Where the string "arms" appears in a line of the material below, copy that line.

----- Data segment

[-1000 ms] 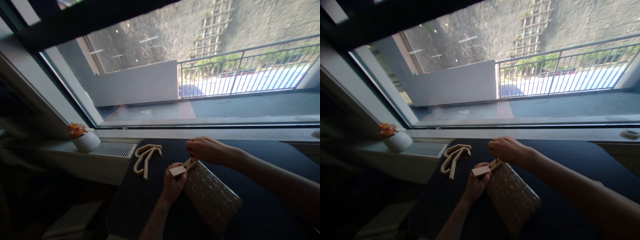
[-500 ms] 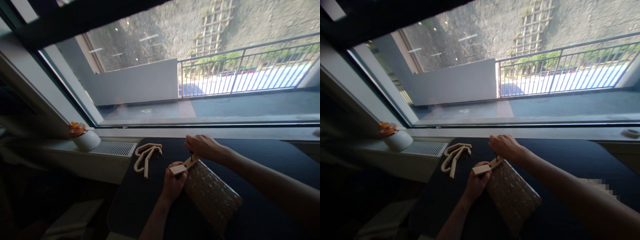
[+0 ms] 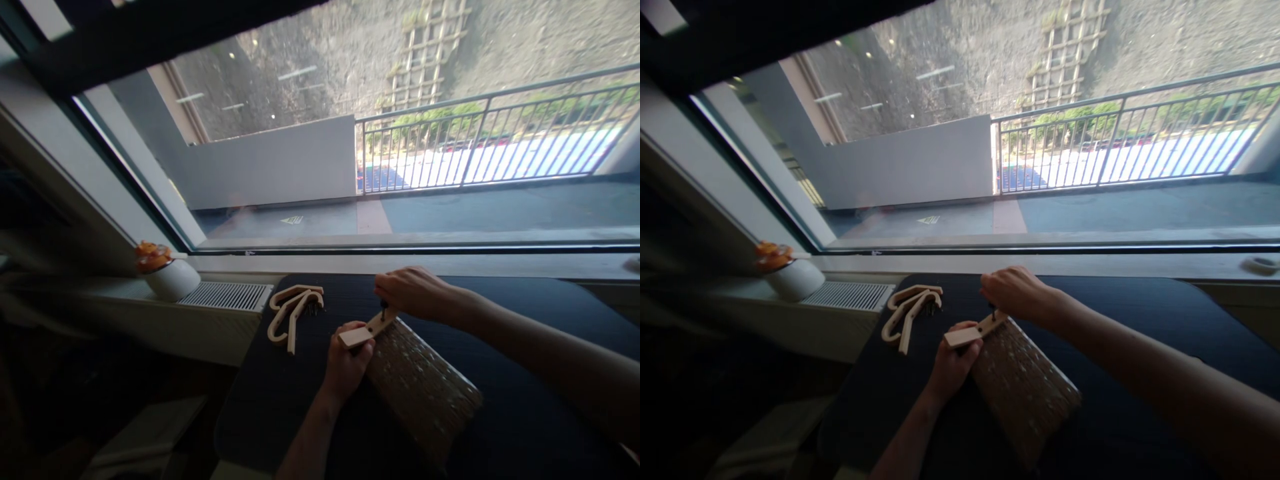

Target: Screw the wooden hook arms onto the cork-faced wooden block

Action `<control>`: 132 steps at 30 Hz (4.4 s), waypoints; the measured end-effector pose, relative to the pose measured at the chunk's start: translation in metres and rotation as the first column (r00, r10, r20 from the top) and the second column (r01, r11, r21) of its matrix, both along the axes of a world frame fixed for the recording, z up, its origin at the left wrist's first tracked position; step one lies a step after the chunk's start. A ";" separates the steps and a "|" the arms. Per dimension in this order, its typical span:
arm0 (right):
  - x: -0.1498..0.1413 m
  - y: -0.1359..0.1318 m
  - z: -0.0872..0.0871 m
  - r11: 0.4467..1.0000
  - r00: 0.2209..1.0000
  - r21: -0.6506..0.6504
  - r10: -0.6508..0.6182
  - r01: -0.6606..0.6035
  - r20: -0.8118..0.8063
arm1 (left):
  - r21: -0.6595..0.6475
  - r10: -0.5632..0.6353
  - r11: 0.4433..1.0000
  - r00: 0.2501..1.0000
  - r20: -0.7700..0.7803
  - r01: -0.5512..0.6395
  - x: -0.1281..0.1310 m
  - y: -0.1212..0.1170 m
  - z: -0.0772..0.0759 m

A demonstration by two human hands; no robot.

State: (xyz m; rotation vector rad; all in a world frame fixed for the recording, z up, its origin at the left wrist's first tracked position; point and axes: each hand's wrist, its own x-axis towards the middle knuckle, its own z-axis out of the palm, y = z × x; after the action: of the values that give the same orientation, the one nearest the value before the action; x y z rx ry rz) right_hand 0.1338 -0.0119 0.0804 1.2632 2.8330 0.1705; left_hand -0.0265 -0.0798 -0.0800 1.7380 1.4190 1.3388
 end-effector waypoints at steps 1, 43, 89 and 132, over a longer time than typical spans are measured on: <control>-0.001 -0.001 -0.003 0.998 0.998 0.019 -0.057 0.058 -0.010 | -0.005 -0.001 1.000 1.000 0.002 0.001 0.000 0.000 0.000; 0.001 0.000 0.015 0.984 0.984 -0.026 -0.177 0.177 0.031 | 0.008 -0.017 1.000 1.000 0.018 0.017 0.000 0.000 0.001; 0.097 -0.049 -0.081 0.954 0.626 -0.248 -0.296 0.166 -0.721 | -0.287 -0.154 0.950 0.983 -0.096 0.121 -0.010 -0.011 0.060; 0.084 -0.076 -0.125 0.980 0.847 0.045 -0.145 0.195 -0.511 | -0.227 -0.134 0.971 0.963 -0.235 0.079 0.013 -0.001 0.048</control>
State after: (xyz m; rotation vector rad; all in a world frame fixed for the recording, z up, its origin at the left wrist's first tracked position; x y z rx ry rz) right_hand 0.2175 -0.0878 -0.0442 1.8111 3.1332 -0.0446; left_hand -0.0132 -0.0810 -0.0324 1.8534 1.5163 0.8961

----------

* **Result below**:
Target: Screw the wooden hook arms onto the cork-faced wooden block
Action `<control>`: 132 steps at 30 Hz (4.4 s), waypoints; the measured end-effector pose, relative to the pose measured at the chunk's start: translation in metres and rotation as the first column (r00, r10, r20 from the top) and the second column (r01, r11, r21) of its matrix, both along the axes of a world frame fixed for the recording, z up, its origin at the left wrist's first tracked position; step one lies a step after the chunk's start. A ";" separates the steps and a "|" the arms. Per dimension in this order, its typical span:

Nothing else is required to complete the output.